#### [Your goal]
Each line in the records below, from the one that contains "item: mask_request" to the one that contains "output: a list", should be reproduced exactly, the first and last included.
**** Input ****
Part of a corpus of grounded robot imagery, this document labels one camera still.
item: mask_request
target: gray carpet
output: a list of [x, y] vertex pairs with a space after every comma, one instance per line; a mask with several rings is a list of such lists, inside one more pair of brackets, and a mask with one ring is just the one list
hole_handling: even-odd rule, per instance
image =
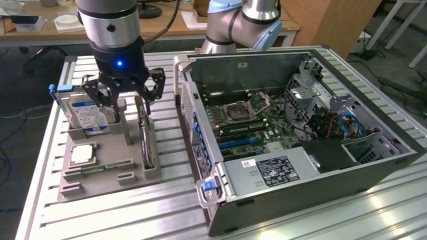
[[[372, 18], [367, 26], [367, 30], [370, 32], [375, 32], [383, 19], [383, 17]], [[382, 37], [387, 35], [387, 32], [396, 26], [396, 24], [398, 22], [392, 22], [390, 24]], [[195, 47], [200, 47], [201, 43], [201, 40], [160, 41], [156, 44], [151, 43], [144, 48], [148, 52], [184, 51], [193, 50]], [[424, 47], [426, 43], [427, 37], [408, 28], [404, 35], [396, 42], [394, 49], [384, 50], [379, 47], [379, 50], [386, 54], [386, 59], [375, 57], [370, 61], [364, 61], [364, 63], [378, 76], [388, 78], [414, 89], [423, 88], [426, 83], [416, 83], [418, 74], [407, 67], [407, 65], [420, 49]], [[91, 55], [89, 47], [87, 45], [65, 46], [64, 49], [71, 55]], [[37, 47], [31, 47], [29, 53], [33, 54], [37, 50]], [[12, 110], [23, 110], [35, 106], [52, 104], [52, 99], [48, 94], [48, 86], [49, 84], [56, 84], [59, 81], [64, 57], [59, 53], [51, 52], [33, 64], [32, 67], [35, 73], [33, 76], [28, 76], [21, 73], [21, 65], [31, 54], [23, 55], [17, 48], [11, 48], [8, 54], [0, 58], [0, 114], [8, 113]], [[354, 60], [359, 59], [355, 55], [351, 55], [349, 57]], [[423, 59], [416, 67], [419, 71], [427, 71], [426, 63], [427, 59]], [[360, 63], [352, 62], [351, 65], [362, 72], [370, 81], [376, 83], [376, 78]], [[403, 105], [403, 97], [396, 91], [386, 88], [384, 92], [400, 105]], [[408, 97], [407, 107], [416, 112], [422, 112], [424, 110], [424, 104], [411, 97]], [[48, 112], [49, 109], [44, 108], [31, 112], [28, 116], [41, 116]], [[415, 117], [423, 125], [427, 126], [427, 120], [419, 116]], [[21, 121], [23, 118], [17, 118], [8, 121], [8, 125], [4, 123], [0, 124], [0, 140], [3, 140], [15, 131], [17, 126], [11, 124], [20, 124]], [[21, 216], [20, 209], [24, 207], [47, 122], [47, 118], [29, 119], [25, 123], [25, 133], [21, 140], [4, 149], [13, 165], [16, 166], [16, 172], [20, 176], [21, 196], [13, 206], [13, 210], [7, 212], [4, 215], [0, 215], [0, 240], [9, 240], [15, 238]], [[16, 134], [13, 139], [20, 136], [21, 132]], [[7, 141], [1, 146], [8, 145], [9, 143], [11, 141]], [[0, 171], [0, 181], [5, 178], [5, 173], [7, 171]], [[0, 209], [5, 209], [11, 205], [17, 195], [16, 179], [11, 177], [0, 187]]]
****
**** Input ****
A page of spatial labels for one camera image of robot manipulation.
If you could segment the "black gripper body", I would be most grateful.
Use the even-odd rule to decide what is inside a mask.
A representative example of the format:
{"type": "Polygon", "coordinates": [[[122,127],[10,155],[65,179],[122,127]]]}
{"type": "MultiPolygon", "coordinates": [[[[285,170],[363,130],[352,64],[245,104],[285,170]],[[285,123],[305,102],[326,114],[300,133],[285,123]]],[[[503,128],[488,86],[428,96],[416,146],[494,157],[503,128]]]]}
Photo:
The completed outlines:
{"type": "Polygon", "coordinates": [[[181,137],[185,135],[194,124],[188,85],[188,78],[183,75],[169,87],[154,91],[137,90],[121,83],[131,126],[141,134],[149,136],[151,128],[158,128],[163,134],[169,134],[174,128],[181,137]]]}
****
#### [Task output]
item: mask_request
target: gray carpet
output: a list of [x, y] vertex pairs with a space after every comma, one instance per line; a mask with several rings is a list of such lists, inside one more pair of brackets, and a mask with one ring is just the one list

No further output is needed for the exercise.